» **What to work on**:
Return exactly the span of lines in the following data that opens with the line containing "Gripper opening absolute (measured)" and closes with the line containing "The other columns". Include nothing else.

» **Supplied information**:
──────────

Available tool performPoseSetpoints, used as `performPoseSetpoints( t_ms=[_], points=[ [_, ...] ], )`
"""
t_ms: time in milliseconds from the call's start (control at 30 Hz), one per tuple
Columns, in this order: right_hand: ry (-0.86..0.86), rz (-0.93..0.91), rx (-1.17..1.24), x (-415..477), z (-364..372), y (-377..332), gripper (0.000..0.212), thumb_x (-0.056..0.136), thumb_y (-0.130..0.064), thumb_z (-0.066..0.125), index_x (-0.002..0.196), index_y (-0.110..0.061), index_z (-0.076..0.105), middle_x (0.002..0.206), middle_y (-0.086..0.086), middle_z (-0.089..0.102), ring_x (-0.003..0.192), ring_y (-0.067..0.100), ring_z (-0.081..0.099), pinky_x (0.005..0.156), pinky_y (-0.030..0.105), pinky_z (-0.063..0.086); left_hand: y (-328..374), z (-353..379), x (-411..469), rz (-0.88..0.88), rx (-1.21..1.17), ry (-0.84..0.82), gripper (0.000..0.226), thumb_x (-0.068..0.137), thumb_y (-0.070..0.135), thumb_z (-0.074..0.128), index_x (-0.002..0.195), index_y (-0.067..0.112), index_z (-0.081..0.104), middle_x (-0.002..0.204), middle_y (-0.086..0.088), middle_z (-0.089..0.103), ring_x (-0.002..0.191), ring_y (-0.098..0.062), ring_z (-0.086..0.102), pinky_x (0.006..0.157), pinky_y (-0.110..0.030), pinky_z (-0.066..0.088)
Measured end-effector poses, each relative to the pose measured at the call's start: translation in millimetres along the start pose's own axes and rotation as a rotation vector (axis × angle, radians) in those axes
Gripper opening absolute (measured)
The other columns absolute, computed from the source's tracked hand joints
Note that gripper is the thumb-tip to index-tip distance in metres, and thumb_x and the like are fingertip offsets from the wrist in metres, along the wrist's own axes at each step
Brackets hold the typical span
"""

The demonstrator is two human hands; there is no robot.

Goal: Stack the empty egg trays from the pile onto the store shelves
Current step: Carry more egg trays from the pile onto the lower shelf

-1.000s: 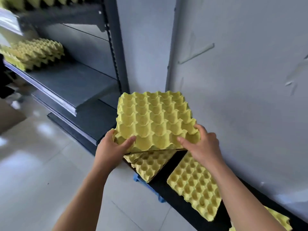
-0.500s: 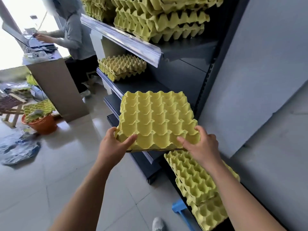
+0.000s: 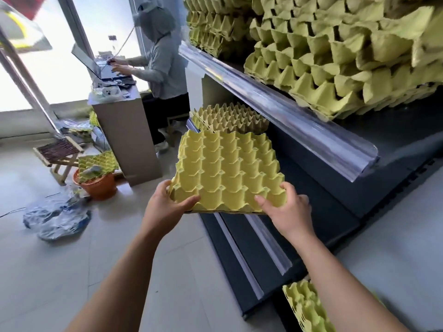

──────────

» **Response area**:
Gripper opening absolute (measured)
The other columns absolute, computed from the source's tracked hand joints

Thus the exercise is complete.